How can Facebook's data center design apply to your data center plans?
Over the past year, Facebook has thrown some interesting wrenches into the
gears of the traditional networking industry. While mainstream thinking is to
keep most details of your network operations under wraps, Facebook has been
freely sharing its innovations. For a company whose business model is built on
people sharing personal information, I suppose this makes perfect sense.
What makes even more sense is the return Facebook gets on their openness.

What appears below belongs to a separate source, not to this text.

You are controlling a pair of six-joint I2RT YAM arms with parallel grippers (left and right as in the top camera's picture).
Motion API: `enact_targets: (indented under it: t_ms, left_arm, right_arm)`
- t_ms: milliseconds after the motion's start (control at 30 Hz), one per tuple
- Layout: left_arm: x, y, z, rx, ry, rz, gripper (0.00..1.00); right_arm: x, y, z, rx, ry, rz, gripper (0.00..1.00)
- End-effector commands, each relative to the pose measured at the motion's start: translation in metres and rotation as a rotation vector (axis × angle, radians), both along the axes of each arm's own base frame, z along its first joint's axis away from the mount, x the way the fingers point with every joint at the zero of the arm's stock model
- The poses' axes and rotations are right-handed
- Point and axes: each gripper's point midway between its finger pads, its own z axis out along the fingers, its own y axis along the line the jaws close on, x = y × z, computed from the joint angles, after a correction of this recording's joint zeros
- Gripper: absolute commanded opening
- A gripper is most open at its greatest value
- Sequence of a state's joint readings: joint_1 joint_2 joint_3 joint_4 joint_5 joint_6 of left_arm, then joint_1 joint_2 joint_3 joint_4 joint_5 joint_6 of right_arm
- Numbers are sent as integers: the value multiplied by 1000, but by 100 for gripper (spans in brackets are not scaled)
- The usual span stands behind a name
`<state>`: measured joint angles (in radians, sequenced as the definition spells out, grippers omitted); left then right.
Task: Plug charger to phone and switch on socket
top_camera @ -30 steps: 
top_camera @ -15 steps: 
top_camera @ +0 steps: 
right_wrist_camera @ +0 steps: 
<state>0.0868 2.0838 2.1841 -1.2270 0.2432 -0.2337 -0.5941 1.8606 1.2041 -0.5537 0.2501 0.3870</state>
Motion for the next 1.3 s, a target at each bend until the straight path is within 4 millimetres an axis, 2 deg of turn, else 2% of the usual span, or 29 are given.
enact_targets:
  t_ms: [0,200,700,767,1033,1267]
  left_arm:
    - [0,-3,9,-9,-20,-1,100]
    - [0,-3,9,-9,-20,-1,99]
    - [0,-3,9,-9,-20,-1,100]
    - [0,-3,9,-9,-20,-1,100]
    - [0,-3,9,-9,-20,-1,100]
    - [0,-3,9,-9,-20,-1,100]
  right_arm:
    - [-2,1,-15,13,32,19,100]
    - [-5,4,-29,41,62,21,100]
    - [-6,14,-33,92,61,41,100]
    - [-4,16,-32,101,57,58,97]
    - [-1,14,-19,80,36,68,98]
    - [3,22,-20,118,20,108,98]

Infrastructure VP Jason Taylor estimates that over the past three years Facebook
has saved some $2 billion by letting the members of its Open Compute Project
have a go at its design specifications.
But what really turned heads was last year's announcement of Wedge, an open
top-of-rack switch developed with the OCP community. Wedge was followed eight
months later by 6-Pack, a modular version of Wedge purposed for the network
core. Added to these bare-metal switches is FBOSS, an open Linux-based network
operating system (well, not exactly an operating system – more on that in a
later post), and OpenBNC for system management.
Why this openness matters to the rest of us is that all of this is not just a
mad-science project within Facebook's lair. You can soon buy Wedge through
Taiwanese switch manufacturer Accton, bringing switches into your data center
for a fraction of the cost of proprietary switches with integrated operating
systems. And you're not locked in to running FBOSS on the switch either. You can
shop around, choosing the NOS that makes the most sense to you, such as Open
Network Linux, Cumulus Linux, Big Switch Switch Light, and possibly others such
as Pica8's PicOS or even Juniper's JUNOS. If you have an intrepid team of
developers with time on their hands you can even build your own.
I'll write more about open switches and open software in subsequent articles,
but for now I want to focus on what Facebook has been sharing about their
innovations in data center network design and what it means for you. Last
November, between the announcements of Wedge and 6-Pack, Facebook opened its
newest data center in Altoona, Iowa. And as it has done with its other network
innovations, Facebook openly shared its new design.
It turns out that there are some valuable takeaways from the Altoona design that
can be applied to data centers of any size.
Hyperscale Misconceptions
Say "hyperscale data center" to most anyone who keeps up with such things,
and they'll reflexively name Facebook, Google, and Amazon. And because of this
association, people think of hyperscale as something that applies only to
mammoth data centers supported by an army of developers.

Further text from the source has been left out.